(Extracted data entries)
▽
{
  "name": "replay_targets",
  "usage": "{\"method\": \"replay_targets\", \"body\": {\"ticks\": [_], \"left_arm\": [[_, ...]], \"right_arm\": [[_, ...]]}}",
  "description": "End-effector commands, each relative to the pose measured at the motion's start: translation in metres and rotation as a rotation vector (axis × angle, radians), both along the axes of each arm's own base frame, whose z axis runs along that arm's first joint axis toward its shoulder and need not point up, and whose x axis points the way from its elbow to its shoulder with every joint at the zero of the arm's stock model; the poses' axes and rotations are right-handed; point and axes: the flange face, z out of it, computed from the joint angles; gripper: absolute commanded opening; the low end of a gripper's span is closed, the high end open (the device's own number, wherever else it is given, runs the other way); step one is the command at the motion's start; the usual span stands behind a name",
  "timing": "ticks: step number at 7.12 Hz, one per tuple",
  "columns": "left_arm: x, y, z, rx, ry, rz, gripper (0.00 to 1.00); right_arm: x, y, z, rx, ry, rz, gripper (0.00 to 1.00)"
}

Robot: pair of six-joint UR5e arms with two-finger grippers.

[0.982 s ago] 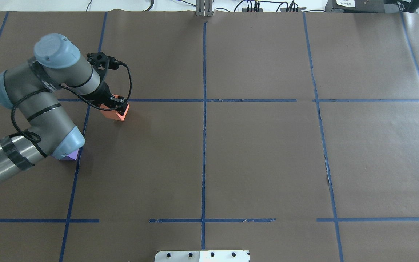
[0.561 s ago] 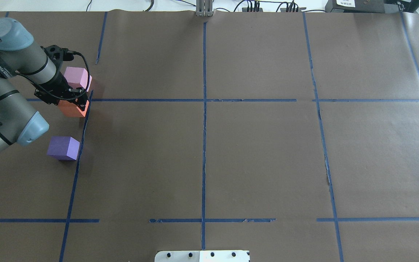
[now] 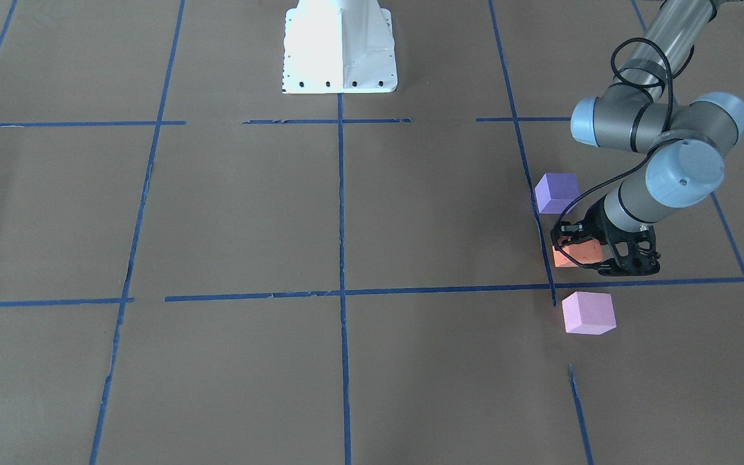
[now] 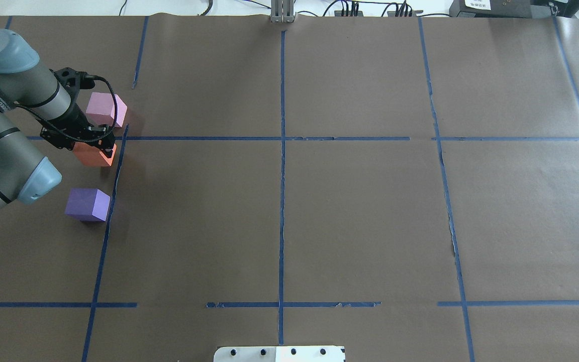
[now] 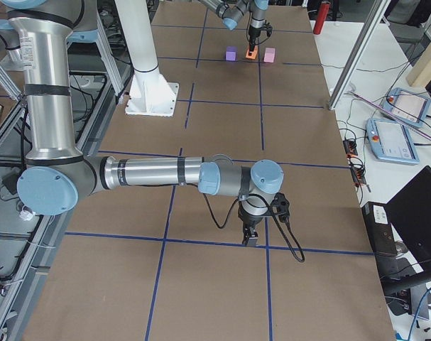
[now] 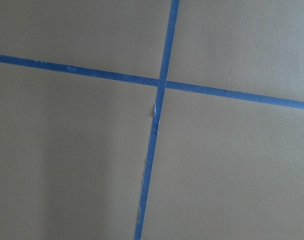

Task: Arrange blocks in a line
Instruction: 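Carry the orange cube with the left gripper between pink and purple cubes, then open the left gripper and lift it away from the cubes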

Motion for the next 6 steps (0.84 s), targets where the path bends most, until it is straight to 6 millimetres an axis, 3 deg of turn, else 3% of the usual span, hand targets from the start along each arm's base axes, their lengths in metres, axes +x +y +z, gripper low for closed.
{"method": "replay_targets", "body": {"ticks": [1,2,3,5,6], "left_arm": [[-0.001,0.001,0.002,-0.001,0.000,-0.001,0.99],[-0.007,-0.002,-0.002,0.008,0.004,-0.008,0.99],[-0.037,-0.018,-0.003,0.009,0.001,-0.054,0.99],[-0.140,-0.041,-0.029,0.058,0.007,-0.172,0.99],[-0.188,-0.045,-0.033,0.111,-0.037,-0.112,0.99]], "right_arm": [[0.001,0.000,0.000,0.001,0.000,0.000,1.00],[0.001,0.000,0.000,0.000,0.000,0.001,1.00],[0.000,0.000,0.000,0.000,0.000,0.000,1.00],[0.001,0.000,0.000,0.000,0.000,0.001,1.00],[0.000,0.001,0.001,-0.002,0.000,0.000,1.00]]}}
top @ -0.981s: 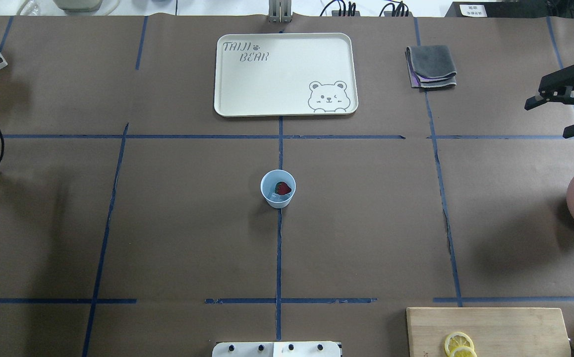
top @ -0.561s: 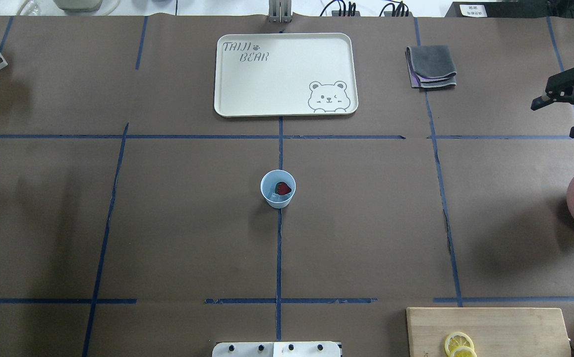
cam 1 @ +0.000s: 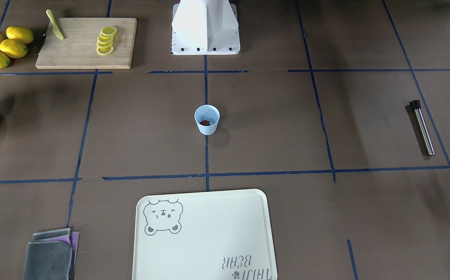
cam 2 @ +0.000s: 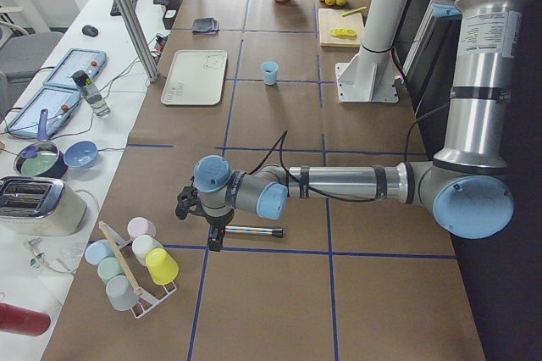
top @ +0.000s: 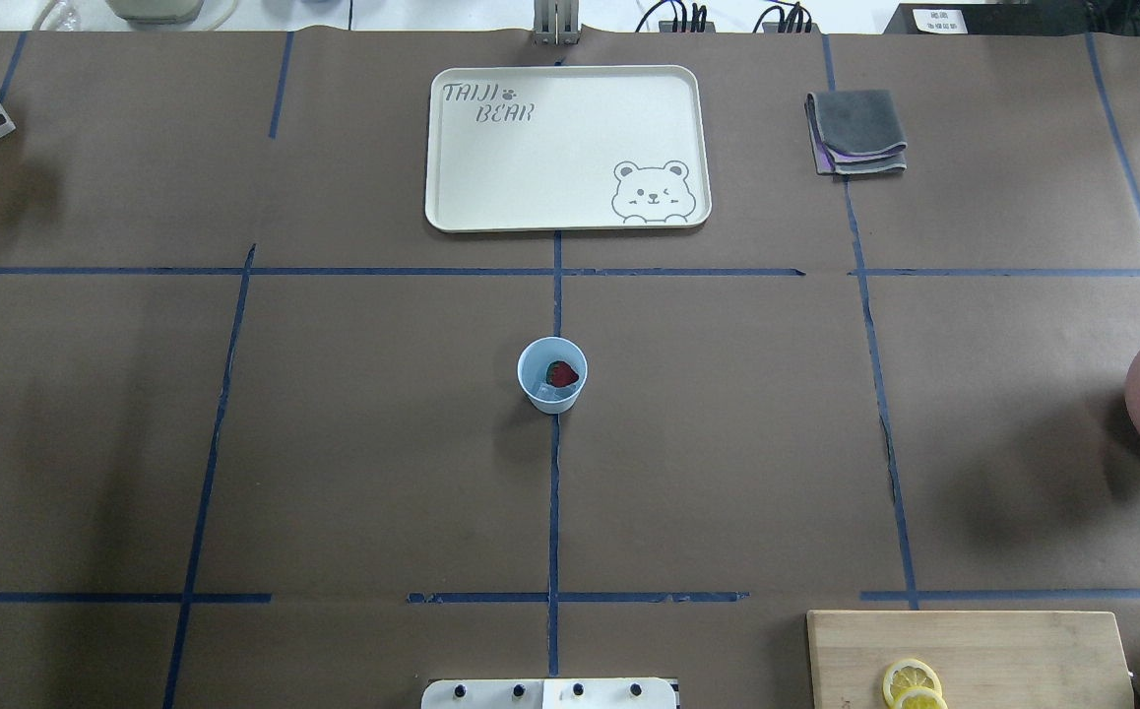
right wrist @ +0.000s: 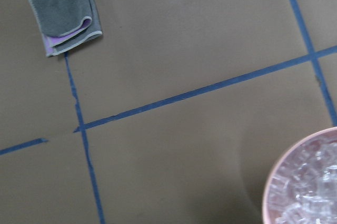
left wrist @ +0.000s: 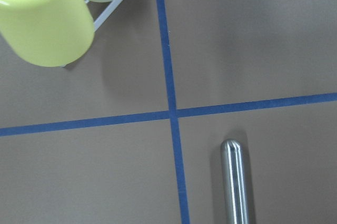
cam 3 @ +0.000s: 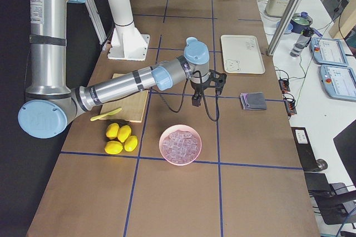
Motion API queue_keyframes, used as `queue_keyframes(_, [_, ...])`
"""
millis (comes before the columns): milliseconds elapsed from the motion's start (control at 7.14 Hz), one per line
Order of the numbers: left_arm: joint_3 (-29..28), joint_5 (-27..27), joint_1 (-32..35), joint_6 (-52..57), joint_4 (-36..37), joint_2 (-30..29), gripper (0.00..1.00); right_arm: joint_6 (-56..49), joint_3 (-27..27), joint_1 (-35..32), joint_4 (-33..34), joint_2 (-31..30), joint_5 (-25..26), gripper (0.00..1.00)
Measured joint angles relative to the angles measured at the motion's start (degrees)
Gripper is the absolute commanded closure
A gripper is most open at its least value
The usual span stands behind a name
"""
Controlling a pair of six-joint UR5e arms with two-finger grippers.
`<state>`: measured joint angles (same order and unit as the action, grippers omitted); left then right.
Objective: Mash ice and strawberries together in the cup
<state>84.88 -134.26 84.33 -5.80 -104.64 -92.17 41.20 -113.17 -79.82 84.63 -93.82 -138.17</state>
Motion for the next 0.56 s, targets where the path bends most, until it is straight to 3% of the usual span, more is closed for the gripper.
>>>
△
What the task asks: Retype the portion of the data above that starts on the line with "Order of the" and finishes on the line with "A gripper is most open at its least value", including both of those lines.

Response area:
Order of the numbers: left_arm: joint_3 (-29..28), joint_5 (-27..27), joint_1 (-32..35), joint_6 (-52..57), joint_4 (-36..37), joint_2 (-30..29), gripper (0.00..1.00); right_arm: joint_6 (-56..49), joint_3 (-27..27), joint_1 (-35..32), joint_4 (-33..34), joint_2 (-31..30), joint_5 (-25..26), gripper (0.00..1.00)
Measured joint angles relative to the angles measured at the motion's start (degrees)
Gripper is the absolute commanded closure
A gripper is most open at its least value

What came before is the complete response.